Former executive agency in the UK

The Defence Communication Services Agency (DCSA) was an agency of the United Kingdom Ministry of Defence responsible for the procurement and delivery of Communications and Information Services (CIS) to the defence community and related public and private sector bodies. The Agency was formed on 1 April 1998, bringing together a range of CIS organisations across all three services.

Formally a component of the Defence Logistics Organisation, the Agency brigaded together elements of the Defence Procurement Agency, the DLO and operational support elements within the three military Front Line Commands.

On 31 March 2007 the Agency was subsumed into Defence Equipment & Support, a new organisation bringing together the DPA and DLO, as the Information Systems & Services (ISS) cluster within that organisation.

==Organisation==

The DCSA was formed of a core headquarters, led by a military Chief Executive at Two-star rank, supported by an Operations Directorate, Directorate of Engineering and Interoperability, and a number of Integrated Project Teams, responsible for the procurement and support of systems and services. The Agency was headquartered at Basil Hill Barracks, Corsham, Wiltshire, and had 5,000 staff at facilities in many locations in the UK and overseas.

DCSA Headquarters
- Directorate of Operations
  - Customer Account Management - Basil Hill Barracks, Corsham
  - Global Operations and Security Control Centre - Basil Hill Barracks, Corsham
- Defence High Frequency Service - Very Low, Low and High Frequency Radio Services - Headquartered at HMS Forest Moor and combining RN services with RAF services formerly headquartered at RAF Bampton Castle
- Directorate of Engineering & Interoperability - Headquartered at RAF Henlow and bringing together RAF, RN and Army technical engineering services.

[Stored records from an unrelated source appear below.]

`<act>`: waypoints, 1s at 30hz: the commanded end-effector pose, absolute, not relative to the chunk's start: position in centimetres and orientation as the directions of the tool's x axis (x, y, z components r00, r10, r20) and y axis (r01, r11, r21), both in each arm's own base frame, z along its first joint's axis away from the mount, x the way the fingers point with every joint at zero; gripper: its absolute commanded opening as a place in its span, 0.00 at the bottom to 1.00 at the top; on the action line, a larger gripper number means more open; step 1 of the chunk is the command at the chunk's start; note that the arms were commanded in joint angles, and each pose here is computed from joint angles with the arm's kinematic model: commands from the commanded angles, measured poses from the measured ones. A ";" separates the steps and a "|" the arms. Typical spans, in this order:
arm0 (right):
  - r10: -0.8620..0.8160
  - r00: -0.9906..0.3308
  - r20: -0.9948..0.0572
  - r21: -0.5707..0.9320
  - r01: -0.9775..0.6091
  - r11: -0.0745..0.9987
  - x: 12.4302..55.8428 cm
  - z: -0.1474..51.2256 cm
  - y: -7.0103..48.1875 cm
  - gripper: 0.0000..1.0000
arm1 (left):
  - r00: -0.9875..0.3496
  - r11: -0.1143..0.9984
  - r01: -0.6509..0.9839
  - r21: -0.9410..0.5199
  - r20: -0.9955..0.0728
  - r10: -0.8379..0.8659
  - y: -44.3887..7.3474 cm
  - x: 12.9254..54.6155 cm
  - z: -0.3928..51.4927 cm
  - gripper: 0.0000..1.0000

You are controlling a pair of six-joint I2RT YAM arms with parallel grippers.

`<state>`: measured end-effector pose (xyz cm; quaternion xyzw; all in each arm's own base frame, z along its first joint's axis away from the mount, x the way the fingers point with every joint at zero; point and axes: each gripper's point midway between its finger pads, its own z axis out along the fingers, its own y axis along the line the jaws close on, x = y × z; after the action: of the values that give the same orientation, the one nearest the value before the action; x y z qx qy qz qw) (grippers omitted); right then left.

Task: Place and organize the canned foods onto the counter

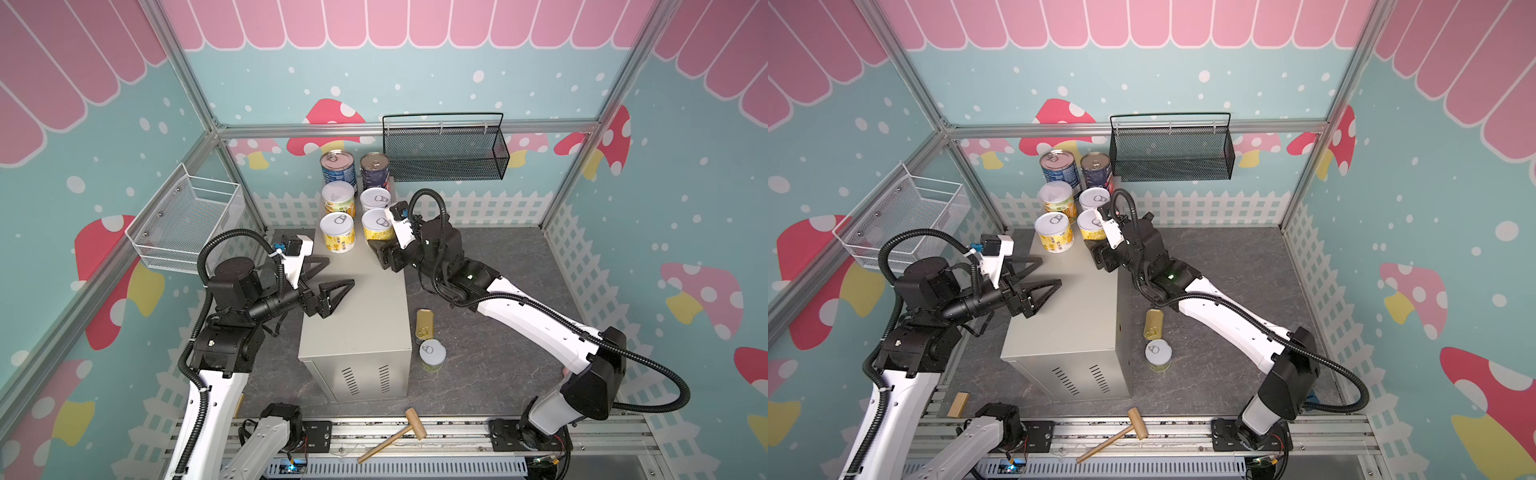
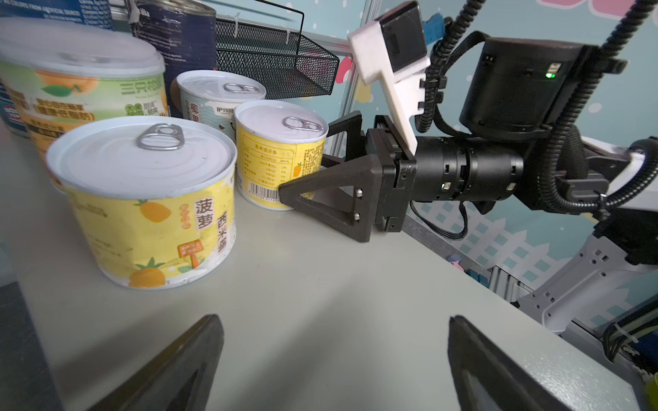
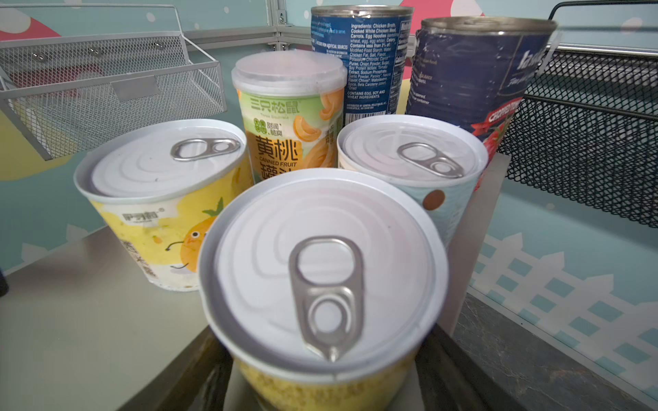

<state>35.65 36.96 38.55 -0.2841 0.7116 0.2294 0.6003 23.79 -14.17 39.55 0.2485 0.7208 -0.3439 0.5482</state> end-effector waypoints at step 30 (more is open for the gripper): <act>-0.142 -0.106 -0.984 -0.026 -0.709 0.705 34.9 38.1 36.9 0.79 | -0.249 0.641 0.742 -0.196 -0.968 -0.008 -14.2 23.9 39.6 0.99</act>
<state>35.31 37.19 38.63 -0.2897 0.7037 0.2411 0.6023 23.84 -14.17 39.69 0.2494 0.7187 -0.3431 0.5509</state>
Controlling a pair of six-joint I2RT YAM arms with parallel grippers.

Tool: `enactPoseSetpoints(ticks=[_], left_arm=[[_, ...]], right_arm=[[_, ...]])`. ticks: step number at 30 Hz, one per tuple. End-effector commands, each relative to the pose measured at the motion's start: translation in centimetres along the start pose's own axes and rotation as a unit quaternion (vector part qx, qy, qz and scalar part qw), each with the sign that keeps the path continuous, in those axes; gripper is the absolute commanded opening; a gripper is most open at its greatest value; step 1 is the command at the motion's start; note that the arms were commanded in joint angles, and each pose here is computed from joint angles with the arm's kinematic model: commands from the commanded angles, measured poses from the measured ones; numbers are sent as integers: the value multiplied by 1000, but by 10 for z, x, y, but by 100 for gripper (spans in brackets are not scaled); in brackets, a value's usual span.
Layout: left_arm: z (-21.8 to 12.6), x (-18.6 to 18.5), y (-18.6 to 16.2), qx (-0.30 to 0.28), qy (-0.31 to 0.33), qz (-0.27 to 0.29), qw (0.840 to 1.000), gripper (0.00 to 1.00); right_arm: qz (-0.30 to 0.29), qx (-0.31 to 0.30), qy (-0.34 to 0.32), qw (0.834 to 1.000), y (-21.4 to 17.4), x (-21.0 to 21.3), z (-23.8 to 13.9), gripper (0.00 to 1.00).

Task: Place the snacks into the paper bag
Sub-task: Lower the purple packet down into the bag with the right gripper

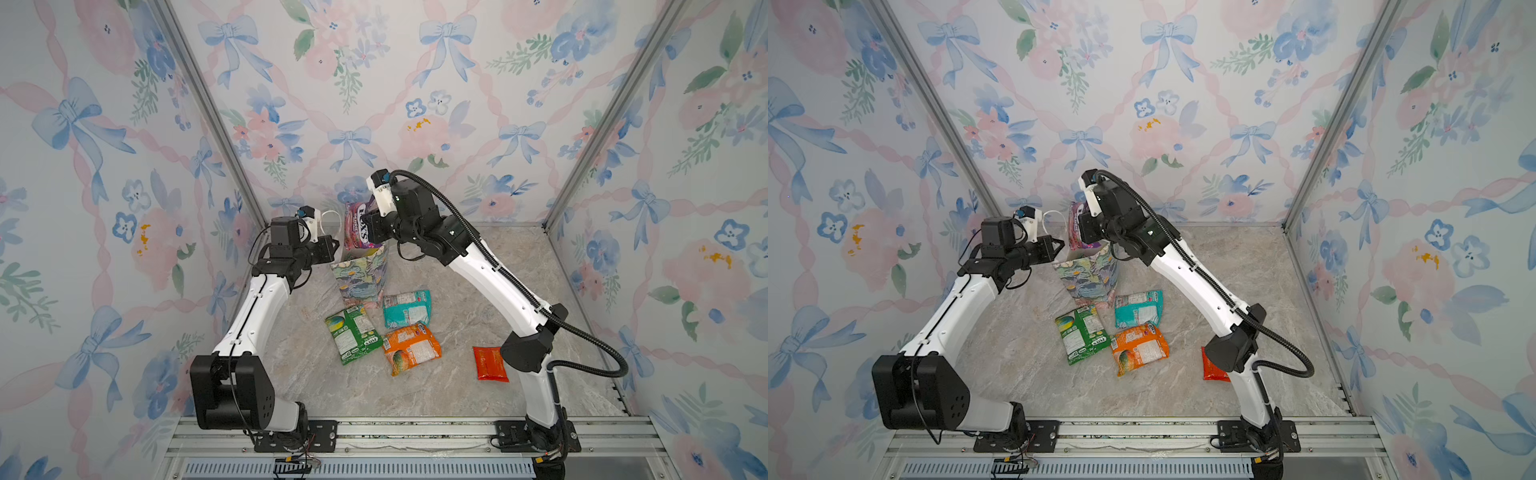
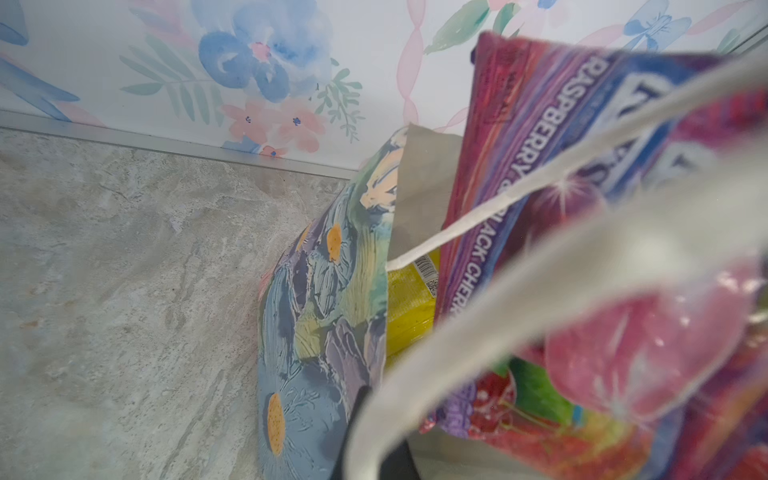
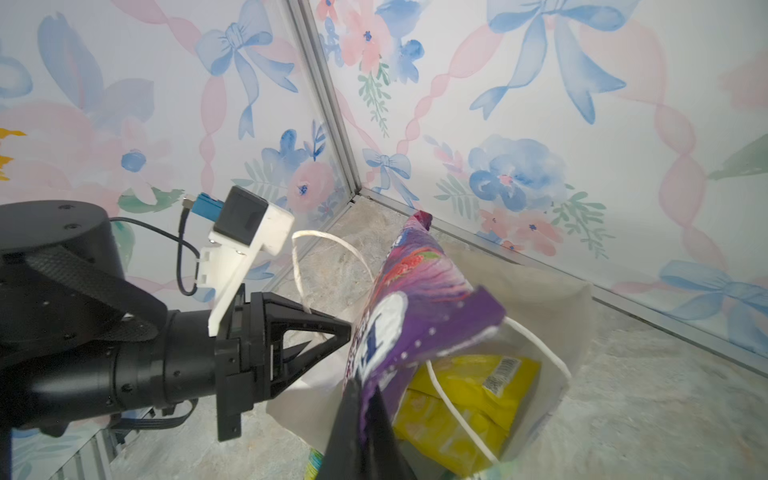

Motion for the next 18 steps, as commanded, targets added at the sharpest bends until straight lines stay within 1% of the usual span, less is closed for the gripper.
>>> enactPoseSetpoints(ticks=[1,6,13,18], left_arm=[[-2,-2,4,-6,-10,10,1000,0],[-2,-2,3,-6,-10,9,1000,0],[-3,-2,4,-7,-9,10,1000,0],[-3,-2,4,-6,-10,9,1000,0]], right_arm=[[-32,-28,-44,998,14,-5,-12,0],[-59,-36,-93,993,17,-18,-17,0],[-90,-47,-136,986,22,-27,-26,0],[-110,-49,-156,980,21,-28,-25,0]])
Point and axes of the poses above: each gripper's point midway between its finger pads, its own z axis out along the fingers, its own x axis along the line the jaws close on, y = z × x, the point moved 3 cm from there along -z, back along the fingers, and after that the axes turned 7 degrees about z, right-handed, at the moved point
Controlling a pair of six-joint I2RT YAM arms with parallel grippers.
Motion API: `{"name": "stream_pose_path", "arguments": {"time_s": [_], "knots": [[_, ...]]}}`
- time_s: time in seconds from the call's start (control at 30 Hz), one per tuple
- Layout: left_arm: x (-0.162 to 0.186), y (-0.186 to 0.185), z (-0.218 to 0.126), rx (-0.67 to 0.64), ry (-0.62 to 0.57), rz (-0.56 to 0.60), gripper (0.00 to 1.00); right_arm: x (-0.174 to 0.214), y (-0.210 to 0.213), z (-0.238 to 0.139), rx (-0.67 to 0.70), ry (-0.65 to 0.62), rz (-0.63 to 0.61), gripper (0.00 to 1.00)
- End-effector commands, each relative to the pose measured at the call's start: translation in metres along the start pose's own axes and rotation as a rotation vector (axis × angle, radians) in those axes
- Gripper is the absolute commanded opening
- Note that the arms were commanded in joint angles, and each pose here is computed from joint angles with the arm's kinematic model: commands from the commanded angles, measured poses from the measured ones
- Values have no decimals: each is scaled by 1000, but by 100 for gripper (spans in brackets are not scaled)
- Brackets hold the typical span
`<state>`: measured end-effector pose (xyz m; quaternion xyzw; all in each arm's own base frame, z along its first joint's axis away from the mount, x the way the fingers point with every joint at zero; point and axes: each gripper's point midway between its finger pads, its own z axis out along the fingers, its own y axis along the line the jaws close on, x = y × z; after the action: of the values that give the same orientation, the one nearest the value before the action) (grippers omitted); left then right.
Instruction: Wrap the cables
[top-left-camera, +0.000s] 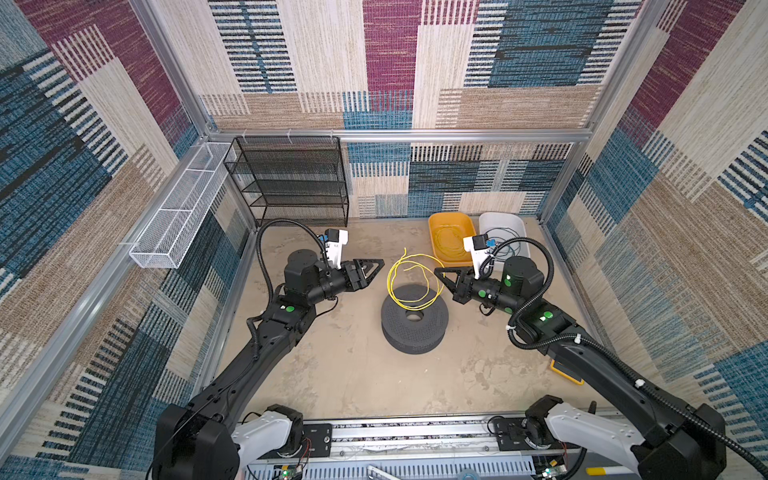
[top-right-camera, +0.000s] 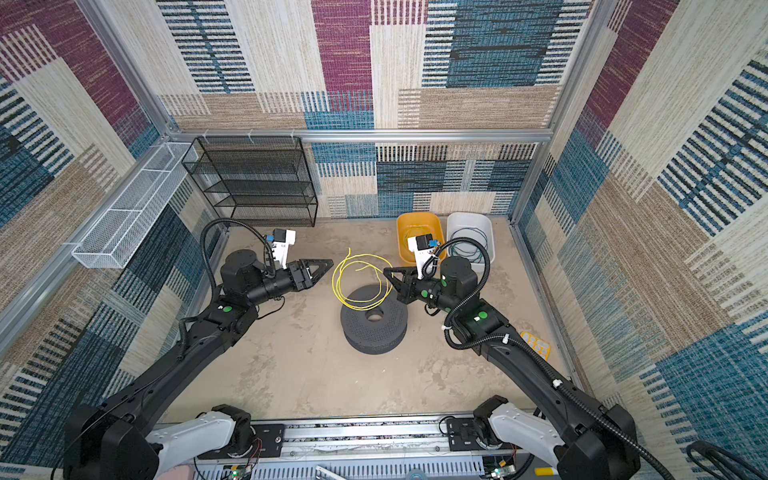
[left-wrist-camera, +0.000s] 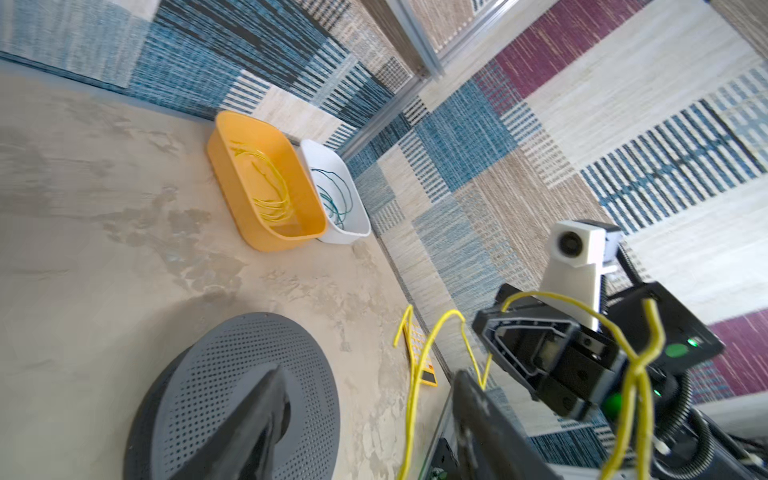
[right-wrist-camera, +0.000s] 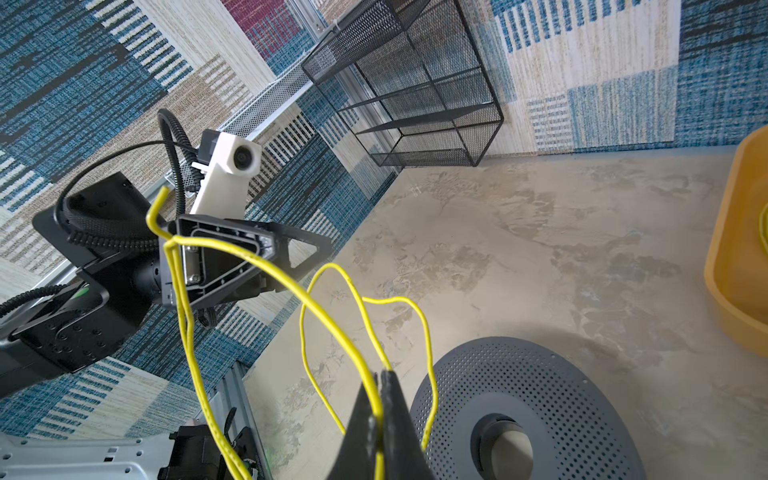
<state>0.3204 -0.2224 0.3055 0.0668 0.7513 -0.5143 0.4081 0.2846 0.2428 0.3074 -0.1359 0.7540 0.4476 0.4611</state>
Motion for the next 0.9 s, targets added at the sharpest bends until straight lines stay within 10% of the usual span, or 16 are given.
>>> {"name": "stream_pose_path", "arguments": {"time_s": [0.0,0.27,0.5,0.87], "knots": [[4,-19,9,88,28,38,66,-8,10,1,-54,-30,9,0],[25,-22,23,119,74,58,56,-10,10,4,-59,-29,19,0],[38,-6,22,60,85,51,2,-16,8,5,-43,-55,25,0],[53,58,-5,-261,24,-28,0,-84,-30,-25,187,-280,20,0]]}}
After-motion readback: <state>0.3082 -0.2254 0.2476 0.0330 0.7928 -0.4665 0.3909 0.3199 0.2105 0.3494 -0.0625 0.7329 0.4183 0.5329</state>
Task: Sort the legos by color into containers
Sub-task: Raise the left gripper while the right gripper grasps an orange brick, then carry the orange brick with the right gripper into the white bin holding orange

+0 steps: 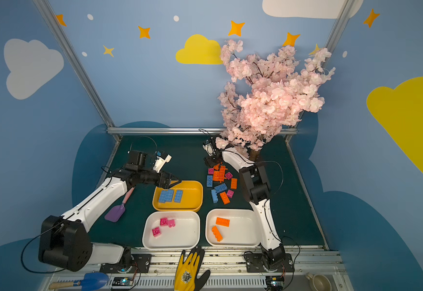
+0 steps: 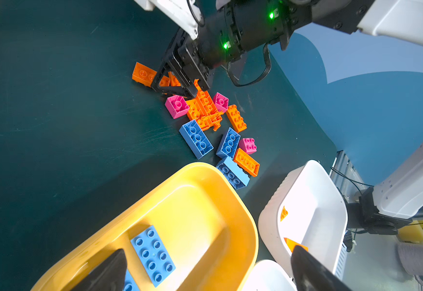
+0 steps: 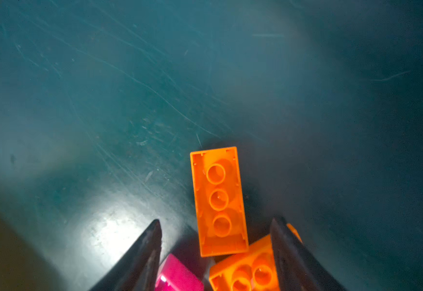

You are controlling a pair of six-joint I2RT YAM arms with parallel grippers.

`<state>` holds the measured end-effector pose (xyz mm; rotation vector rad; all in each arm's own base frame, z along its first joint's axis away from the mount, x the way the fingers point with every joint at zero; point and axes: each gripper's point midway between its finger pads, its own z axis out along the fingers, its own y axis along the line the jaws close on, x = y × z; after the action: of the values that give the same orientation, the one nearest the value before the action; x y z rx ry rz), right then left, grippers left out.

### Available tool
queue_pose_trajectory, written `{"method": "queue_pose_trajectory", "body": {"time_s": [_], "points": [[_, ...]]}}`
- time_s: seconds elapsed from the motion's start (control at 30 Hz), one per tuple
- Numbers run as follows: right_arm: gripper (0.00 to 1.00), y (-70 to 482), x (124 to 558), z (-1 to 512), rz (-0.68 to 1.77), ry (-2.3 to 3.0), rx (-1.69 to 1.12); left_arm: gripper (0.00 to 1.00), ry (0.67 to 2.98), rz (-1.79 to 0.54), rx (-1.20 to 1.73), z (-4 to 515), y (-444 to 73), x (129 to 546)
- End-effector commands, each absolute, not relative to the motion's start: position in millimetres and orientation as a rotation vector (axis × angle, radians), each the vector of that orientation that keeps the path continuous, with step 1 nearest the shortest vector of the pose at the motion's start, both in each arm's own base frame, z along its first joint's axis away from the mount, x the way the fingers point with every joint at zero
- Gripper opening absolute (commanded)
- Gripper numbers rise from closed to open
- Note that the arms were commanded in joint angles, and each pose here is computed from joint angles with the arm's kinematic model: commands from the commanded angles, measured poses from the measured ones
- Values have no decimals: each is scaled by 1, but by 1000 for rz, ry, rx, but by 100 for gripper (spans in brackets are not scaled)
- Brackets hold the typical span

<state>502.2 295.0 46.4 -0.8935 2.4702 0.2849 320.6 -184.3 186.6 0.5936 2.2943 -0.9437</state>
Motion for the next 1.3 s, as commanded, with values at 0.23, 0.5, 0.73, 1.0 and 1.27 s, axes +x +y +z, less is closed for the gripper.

===Integrated Project Teams===

====Network Layer====
- Defence Fixed Networks - Fixed and mobile telephony and core network services - Copenacre Site, Corsham
- Satellite Communications - MoD Abbey Wood
- HF Radio - MoD Abbey Wood

====Presentation Layer====
- Defence Information Infrastructure - Desktop services - Copenacre Site, Corsham
- Ground Based Air Defence -
- Air Command and Control

====Application Layer====
- Corporate and Business Applications
- Logistics Applications
- Command, Control and Intelligence Systems
- UK Cooperative Engagement Capability (naval air defence system)

==Formation==

The founding CE was Major-General Tony Raper CB CBE, late Royal Signals. He was succeeded by Rear Admiral Rees Ward in 2002, who continued as CE until 2007 when the Agency was disestablished.